The preparatory activity that precedes movement execution can be thought of as a thinking process that anticipates the characteristics of an up-and-coming movement (Darlington and Lisberger 2020; also see James 1890). For both classical and operant conditioning, ‘preparatory loops’ depend on the neocortex and cerebellum, as demonstrated for both eyeblink conditioning and response discrimination in mammals. In the case of eye-blink conditioning, the critical circuit for mediating this response when a delay is imposed between the offset of the conditioned stimulus and the onset of the unconditioned stimulus (called trace conditioning) involves the following loop in rabbits: the medial prefrontal cortex, the pontine nuclei, the cerebellum and its nuclei, and finally the mediodorsal thalamus (Kalmbach et al. 2009; Siegel et al. 2013). For this circuit, it has been demonstrated that the neocortex is necessary to generate the preparatory activity between the offset of the conditioned stimulus and the onset of the unconditioned stimulus at the level of the cerebellar mossy fibres (which carry the conditioned-stimulus signal) and the climbing fibres (which carry the unconditioned-stimulus signal). The activity of the mossy fibres must be extended beyond the offset of the unconditioned stimulus for there to be an association between the conditioned stimulus and unconditioned stimulus, and the greater the duration between conditioned-stimulus offset and unconditioned-stimulus onset beyond 300 ms, the more vital the preparatory activity for making an association (Kalmbach et al. 2009).

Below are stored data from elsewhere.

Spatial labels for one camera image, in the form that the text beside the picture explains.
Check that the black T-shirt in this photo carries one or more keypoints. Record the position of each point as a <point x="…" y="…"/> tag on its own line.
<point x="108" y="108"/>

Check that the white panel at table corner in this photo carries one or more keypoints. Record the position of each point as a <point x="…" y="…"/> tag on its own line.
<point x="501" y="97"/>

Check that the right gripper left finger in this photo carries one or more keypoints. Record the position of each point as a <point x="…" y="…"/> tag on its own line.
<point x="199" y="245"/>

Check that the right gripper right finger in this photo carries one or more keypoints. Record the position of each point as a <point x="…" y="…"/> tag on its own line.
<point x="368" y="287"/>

In the case of response discrimination, mice were trained to detect a probe making contact with either rostral or caudal vibrissae (of the right side of the body) such that a rostral touch signaled an up-and-coming leftward licking response, and a caudal touch signaled an up-and-coming rightward licking response (Gao et al. 1918; Hasanbegović 2024; Zhu et al. 2023). Before licking, however, a mouse was required to delay the response for 1 second or so (an imposed memory period) such that thereafter the presentation of an auditory cue triggered the response. The critical circuit for the response included the anterolateral motor cortex, the pontine nuclei, the cerebellum including the cerebellar nuclei, and the ventromedial thalamus. At all the stations within this loop, preparatory activity was exhibited by the neurons during the delay period. As well, interference during the delay period at any loop location interrupted response discrimination, which suggests that the preparatory activity across the loop locations is shared to generate a common discrimination response.

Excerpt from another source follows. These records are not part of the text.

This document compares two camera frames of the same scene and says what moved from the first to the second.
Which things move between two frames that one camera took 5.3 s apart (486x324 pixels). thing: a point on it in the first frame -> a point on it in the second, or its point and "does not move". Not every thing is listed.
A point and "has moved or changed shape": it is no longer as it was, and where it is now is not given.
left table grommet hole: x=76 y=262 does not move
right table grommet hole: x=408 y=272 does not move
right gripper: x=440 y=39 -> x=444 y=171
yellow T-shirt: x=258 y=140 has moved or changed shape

Much data suggest that the learning of classical (i.e., trace conditioning, but see Footnote 1 for delay conditioning) and operant tasks depend on the neocortex (and hippocampus) and the cerebellum (Corkin 2002; Kassardjian et al. 2005; Kalmbach et al. 2009; Kim et al. 1995; Kimura 1993; Logothetis et al. 2012; Marr 1969, 1971; Ojemann 1991; Pavlides and Winson 1989; Pavlov 1927; Penfield 1975; Penfield and Roberts 1966; Sendhilnathan et al. 2020b; Squire et al. 2001; Takahara et al. 2003; Vanderwolf 2007; Wilson and McNaughton 1994). This conclusion does not depart from the notions advanced by Hebb (1949, 1961, 1968), who was mainly focused on the neocortex. And during his tenure as a researcher, the details of the cerebellum were just starting to be worked out, but many of the observations made by Hebb such as his interest in illusions and eye movements with respect to visual images (including prism adaptation) can now be explained by our understanding of loops passing through the cerebellum (for details see: Tehovnik, Hasanbegović, and Chen 2024; also: Tehovnik, Patel, Tolias et al. 2021).

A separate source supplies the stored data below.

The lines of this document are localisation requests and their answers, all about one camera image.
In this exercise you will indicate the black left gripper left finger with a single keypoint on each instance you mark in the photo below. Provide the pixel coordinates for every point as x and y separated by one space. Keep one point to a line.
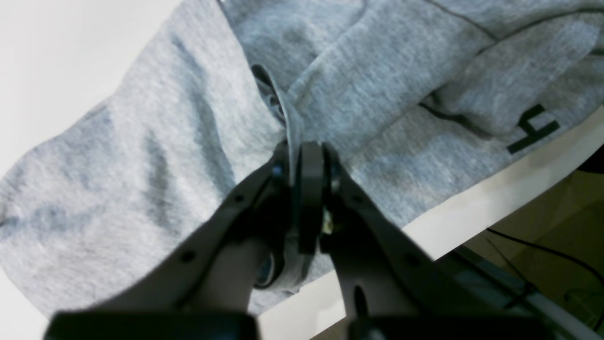
200 291

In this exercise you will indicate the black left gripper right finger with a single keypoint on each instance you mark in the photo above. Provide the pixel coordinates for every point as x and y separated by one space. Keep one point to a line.
390 287

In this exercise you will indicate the grey T-shirt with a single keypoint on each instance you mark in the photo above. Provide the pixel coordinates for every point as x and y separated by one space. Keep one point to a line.
422 99

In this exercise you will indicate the aluminium table frame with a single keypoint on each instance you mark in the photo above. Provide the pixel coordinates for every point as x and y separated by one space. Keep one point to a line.
514 296

Footnote 1: Delay conditioning (but not trace conditioning) can occur in the absence of neocortex (Gallistel et al. 2022; Kalmbach et al. 2009; Mauk and Thompson 1987). However, it was apparent to Pavlov (1927) that many types of classical conditioning (even if of the delay type) are permanently abolished in the absence of neocortex. The reason for this is that without neocortex there are many sensory associations that can never be made. For example, following neocortical damage in mammals, pattern and depth perception is abolished, and following such damage in humans any association dependent on language is an impossibility (Kimura 1993; Ojemann 1991; Penfield and Roberts 1966; Tehovnik, Patel, Tolias et al. 2021). Furthermore, if just V1 is damaged, animals (including rodents and primates) experience blindsight: they can detect (unconsciously) only visual stimuli of contrast greater than 95% (Tehovnik, Patel, Tolias et al. 2021). In short, in the absence of neocortex the only associations that are made are those requiring high threshold sensory activation, such as when evoking sensations of pain (see Baron and Devor 2022).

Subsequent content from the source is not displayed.